Matsouaka Roland A, Tchetgen Tchetgen Eric J
Department of Biostatistics and Bioinformatics & Duke Clinical Research Institute Duke University, Durham, NC 27705, USA.
Departments of Biostatistics & Epidemiology, Harvard University, Boston, MA 02115, USA.
Biostatistics. 2017 Jul 1;18(3):465-476. doi: 10.1093/biostatistics/kxw059.

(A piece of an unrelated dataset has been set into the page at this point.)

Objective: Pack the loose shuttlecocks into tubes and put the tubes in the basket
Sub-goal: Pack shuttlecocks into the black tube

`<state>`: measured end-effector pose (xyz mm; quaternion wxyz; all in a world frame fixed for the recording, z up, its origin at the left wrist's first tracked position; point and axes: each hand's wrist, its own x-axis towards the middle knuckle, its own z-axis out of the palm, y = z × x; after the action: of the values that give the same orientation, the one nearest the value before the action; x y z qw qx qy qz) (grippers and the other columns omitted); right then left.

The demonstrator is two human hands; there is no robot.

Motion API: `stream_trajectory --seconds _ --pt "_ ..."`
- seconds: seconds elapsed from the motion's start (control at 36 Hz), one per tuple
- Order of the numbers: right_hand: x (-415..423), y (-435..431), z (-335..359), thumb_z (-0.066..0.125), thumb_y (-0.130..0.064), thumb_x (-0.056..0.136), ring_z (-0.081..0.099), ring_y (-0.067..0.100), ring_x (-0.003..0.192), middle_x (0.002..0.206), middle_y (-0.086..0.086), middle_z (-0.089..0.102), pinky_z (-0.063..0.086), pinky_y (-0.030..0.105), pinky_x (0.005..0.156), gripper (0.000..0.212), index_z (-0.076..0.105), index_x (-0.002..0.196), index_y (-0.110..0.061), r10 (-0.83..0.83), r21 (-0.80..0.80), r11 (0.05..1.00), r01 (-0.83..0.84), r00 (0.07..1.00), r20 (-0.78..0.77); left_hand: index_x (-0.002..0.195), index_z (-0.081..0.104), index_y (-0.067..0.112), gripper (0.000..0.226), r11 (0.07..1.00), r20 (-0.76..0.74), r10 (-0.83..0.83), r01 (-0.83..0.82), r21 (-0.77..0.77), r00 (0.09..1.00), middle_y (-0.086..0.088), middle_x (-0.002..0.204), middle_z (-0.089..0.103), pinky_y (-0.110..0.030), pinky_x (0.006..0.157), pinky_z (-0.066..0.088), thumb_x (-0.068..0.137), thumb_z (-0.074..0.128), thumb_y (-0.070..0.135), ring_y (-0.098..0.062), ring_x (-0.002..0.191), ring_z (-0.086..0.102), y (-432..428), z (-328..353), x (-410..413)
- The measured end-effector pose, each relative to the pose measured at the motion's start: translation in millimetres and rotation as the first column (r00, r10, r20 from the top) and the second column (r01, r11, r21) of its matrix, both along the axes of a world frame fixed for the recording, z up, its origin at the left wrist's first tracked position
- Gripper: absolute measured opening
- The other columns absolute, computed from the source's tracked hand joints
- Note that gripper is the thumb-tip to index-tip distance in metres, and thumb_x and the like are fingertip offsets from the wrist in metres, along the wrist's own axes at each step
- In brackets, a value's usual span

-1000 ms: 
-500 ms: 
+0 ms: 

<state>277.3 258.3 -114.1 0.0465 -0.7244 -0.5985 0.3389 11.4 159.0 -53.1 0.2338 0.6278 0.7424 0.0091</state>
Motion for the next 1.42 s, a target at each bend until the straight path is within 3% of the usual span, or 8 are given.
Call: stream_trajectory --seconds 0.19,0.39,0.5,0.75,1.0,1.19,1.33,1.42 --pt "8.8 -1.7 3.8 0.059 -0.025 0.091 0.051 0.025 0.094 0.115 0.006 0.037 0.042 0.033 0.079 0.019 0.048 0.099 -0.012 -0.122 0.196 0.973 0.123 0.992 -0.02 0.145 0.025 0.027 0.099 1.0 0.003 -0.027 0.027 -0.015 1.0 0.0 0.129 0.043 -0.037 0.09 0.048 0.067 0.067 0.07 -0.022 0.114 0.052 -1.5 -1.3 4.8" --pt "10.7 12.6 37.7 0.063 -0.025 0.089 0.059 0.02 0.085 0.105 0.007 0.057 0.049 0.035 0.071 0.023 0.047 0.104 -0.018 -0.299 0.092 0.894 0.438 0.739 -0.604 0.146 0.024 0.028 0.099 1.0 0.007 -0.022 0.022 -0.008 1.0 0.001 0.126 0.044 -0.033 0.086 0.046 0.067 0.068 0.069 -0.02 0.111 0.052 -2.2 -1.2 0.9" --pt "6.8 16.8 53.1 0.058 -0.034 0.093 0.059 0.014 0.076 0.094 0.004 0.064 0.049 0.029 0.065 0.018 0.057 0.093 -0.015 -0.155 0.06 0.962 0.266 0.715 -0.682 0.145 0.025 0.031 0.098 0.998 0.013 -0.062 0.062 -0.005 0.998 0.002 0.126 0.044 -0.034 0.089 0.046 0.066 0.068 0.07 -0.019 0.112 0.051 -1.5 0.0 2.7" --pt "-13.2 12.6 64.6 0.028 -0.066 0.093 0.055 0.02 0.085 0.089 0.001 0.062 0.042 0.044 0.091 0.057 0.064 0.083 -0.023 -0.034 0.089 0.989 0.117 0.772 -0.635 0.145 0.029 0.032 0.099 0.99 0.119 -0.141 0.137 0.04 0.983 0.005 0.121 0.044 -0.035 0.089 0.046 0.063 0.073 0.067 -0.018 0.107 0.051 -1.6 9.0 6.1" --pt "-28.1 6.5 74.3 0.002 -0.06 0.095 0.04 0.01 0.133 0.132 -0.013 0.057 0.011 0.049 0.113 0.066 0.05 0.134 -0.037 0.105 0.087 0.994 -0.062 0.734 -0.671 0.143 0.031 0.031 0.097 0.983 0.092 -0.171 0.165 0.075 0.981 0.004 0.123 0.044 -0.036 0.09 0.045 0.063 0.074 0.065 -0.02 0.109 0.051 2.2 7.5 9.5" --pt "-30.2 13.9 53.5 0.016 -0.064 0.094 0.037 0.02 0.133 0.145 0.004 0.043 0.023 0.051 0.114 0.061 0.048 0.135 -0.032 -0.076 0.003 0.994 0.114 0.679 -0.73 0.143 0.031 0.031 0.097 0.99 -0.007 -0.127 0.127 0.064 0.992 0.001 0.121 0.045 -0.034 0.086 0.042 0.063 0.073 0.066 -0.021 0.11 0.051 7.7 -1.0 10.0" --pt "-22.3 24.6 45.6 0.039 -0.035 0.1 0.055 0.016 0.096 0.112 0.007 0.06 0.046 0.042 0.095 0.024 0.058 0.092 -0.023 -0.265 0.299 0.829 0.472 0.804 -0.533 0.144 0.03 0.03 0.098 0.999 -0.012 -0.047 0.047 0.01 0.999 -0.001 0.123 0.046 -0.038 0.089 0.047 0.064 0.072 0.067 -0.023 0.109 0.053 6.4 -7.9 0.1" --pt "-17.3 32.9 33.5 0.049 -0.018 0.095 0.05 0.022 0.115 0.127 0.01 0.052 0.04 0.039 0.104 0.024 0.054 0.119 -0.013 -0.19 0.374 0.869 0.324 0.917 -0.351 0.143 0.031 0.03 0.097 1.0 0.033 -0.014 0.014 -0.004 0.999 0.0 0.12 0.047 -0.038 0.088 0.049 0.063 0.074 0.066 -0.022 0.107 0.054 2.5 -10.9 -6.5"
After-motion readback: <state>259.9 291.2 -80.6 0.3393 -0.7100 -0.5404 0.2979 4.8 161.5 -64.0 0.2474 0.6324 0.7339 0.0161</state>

We consider estimating causal odds ratios using an instrumental variable under a logistic structural nested mean model (LSNMM). Current methods for LSNMMs either rely heavily on possible "uncongenial" modeling assumptions or involve intricate numerical challenges, which have impeded their use. In this article, we present an alternative method that ensures a congenial parametrization, circumvents computational complexity of existing methods, and is easy to implement. We illustrate the proposed method to (1) estimate the causal effect of years of education on earnings using data from the NLSYM and (2) assess the impact of moving families from high to low-poverty neighborhoods had on lifetime major depressive disorder among adolescents in the "Moving to Opportunity (MTO) for Fair Housing Demonstration Project" from the Department of Housing and Urban Development.
我们考虑在逻辑结构嵌套均值模型(LSNMM)下使用工具变量估计因果优势比。当前用于LSNMM的方法要么严重依赖可能“不一致”的建模假设,要么涉及复杂的数值挑战,这阻碍了它们的使用。在本文中,我们提出了一种替代方法,该方法确保了一致的参数化,规避了现有方法的计算复杂性,并且易于实施。我们举例说明了所提出的方法:(1)使用来自NLSYM的数据估计受教育年限对收入的因果效应;(2)评估从高贫困社区搬到低贫困社区对美国住房和城市发展部“公平住房示范项目中的机会迁移(MTO)”中青少年终生重度抑郁症的影响。